Robust Audio-Visual Segmentation via Audio-Guided Visual Convergent Alignment
Chen Liu, Peike Li, Liying Yang, Dadong Wang, Lincheng Li, Xin Yu
TL;DR
Robust Audio-Visual Segmentation via Audio-Guided Visual Convergent Alignment addresses ambiguous audio-visual correspondences by introducing an Audio-Guided Modality Alignment (AMA) module that groups visual features and merges them under audio guidance, and an Uncertainty Estimation (UE) module that accounts for frequent changes in sounding status using a Dirichlet-based uncertainty model. The AMA uses Density Peaks Clustering (DPC-KNN) to form semantically meaningful groups, applies multi-head cross-attention to produce compact, audio-responsive representations, and trains with a contrastive loss to separate sounding and silent regions. The UE module computes an uncertainty map from temporal attention and adjusts predictions by downweighting high-uncertainty regions, reducing mis-segmentation during sound transitions. Empirical results on AVS-Objects, AVS-Semantic, and VPO datasets show state-of-the-art performance, with notable gains in challenging settings, demonstrating improved robustness to visually similar yet acoustically different objects and dynamic sound states.
Abstract
Accurately localizing audible objects based on audio-visual cues is the core objective of audio-visual segmentation.

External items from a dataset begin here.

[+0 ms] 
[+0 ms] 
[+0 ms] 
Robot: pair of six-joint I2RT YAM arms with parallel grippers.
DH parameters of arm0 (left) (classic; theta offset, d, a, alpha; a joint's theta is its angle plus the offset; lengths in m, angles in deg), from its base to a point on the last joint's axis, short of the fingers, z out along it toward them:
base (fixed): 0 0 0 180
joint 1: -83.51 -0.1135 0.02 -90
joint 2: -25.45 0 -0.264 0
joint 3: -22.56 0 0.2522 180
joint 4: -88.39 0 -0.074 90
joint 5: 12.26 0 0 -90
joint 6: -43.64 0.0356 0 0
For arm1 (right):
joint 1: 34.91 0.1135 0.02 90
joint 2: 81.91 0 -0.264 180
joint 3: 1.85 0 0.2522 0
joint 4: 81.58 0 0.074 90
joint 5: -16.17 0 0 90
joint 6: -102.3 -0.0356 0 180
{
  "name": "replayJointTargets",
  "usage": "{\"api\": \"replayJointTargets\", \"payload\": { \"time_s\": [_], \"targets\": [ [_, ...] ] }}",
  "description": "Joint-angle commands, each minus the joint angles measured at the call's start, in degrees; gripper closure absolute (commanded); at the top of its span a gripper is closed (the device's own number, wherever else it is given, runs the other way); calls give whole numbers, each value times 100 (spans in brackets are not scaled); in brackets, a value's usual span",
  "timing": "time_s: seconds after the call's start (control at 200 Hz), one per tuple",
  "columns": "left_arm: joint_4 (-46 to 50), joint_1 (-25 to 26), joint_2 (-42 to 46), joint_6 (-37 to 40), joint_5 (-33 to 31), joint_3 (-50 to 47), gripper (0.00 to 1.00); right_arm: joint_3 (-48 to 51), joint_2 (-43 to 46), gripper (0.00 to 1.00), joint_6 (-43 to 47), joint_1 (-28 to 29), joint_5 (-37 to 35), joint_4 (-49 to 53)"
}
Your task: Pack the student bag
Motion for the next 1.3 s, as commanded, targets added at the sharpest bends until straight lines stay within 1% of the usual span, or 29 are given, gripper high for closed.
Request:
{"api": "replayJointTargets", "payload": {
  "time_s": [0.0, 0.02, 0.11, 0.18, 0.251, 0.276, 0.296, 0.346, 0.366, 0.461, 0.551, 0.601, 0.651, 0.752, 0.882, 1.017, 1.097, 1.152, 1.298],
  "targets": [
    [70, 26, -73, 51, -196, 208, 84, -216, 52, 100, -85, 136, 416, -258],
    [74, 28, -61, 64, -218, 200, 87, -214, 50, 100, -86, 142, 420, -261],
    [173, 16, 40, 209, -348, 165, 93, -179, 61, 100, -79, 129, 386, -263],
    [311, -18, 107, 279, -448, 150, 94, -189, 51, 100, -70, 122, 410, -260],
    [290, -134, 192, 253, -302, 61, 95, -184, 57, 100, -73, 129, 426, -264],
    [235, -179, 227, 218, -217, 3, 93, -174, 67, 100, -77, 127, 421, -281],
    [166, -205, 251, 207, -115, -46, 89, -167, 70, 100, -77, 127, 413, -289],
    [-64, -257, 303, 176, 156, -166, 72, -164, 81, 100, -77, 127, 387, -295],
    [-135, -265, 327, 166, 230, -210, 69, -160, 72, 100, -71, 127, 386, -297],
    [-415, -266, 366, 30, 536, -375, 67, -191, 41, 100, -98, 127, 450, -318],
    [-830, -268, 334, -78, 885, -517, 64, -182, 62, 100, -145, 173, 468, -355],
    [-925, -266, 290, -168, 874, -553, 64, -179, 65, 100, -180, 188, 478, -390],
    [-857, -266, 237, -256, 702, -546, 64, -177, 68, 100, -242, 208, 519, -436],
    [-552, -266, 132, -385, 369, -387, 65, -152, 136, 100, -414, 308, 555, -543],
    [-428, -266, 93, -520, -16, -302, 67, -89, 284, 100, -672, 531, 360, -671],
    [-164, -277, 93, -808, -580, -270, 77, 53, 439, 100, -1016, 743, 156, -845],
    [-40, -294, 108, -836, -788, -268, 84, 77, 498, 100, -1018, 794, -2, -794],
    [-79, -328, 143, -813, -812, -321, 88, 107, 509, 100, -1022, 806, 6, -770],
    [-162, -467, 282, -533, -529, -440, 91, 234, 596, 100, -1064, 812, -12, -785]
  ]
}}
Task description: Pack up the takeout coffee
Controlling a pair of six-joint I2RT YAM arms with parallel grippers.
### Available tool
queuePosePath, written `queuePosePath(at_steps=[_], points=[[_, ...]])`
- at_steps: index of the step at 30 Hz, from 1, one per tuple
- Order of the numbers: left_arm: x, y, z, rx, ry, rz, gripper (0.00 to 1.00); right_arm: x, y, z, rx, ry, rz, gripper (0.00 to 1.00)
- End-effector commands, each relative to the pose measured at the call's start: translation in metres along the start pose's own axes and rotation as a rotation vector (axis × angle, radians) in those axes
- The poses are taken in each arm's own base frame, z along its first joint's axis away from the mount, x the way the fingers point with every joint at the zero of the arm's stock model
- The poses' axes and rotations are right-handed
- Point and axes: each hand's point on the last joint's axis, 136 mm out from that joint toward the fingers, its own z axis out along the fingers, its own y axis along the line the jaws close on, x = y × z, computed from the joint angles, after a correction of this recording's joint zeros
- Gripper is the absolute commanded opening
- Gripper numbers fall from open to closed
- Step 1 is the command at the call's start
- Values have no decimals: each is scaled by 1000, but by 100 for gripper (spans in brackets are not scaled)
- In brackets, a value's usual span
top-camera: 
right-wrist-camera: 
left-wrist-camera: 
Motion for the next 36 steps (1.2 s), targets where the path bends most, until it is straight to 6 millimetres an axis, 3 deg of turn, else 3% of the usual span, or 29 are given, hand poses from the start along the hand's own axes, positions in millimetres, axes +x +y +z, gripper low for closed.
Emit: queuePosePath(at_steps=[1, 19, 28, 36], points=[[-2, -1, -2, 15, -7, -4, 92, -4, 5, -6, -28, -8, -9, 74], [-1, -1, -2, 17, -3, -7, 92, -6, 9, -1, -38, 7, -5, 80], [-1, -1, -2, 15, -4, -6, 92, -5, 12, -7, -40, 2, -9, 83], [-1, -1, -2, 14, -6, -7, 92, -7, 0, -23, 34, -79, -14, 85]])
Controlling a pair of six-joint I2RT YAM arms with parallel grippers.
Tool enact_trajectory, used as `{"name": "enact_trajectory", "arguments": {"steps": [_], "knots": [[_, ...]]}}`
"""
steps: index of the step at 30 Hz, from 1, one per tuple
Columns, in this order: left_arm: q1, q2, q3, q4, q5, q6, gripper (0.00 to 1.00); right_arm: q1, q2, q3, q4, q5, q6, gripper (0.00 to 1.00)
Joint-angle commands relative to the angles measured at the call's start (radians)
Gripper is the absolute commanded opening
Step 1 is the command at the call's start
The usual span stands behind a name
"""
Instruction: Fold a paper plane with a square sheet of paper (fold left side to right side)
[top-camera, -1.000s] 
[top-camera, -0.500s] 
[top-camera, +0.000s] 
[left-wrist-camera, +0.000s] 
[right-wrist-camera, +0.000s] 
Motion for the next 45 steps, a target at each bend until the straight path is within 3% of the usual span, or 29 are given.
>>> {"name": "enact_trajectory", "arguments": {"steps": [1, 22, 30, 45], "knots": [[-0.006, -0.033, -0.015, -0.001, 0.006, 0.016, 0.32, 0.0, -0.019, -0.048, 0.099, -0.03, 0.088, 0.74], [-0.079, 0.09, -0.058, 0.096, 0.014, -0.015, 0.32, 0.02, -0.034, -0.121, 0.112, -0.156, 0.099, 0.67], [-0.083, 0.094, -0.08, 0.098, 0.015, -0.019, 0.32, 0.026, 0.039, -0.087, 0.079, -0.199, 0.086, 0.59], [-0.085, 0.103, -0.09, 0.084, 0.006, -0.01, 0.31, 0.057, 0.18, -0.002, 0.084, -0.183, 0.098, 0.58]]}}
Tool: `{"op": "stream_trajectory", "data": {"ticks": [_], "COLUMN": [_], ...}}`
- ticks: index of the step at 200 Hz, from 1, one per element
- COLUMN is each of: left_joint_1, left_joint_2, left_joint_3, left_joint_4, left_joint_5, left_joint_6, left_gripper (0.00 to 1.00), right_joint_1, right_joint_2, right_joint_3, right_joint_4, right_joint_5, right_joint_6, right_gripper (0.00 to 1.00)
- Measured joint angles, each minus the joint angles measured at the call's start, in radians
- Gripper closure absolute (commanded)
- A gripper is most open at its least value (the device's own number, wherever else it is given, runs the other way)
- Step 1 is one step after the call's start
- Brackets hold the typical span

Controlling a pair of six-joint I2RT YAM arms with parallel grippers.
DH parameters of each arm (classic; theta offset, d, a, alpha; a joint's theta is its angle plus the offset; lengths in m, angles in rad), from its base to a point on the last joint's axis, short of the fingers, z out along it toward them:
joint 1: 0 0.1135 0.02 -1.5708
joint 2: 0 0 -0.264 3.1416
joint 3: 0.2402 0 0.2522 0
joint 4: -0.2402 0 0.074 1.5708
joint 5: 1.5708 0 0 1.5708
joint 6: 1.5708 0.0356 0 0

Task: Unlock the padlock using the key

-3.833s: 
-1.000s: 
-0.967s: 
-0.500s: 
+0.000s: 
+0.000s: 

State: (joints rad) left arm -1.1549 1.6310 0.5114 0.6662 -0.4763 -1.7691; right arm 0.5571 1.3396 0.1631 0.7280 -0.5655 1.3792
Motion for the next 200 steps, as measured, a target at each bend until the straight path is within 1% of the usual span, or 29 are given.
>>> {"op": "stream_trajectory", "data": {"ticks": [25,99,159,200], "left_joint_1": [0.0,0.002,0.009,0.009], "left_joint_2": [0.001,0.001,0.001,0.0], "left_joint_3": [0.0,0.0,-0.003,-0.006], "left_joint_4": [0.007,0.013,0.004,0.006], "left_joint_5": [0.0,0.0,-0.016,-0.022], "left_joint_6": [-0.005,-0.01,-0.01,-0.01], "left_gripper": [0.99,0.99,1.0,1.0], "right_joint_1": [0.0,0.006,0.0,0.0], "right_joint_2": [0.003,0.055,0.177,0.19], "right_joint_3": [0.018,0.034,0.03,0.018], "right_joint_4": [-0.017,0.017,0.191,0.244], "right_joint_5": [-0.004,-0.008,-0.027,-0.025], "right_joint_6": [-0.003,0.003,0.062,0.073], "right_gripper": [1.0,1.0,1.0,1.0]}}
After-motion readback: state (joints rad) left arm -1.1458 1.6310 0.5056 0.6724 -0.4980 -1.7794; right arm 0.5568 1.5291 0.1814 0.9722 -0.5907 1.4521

Most previous methods emphasize spatial or temporal multi-modal modeling, yet overlook challenges from ambiguous audio-visual correspondences such as nearby visually similar but acoustically different objects and frequent shifts in objects' sounding status. Consequently, they may struggle to reliably correlate audio and visual cues, leading to over- or under-segmentation. To address these limitations, we propose a novel framework with two primary components: an audio-guided modality alignment (AMA) module and an uncertainty estimation (UE) module. Instead of indiscriminately correlating audio-visual cues through a global attention mechanism, AMA performs audio-visual interactions within multiple groups and consolidates group features into compact representations based on their responsiveness to audio cues, effectively directing the model's attention to audio-relevant areas. Leveraging contrastive learning, AMA further distinguishes sounding regions from silent areas by treating features with strong audio responses as positive samples and weaker responses as negatives. Additionally, UE integrates spatial and temporal information to identify high-uncertainty regions caused by frequent changes in sound state, reducing prediction errors by lowering confidence in these areas. Experimental results demonstrate that our approach achieves superior accuracy compared to existing state-of-the-art methods, particularly in challenging scenarios where traditional approaches struggle to maintain reliable segmentation.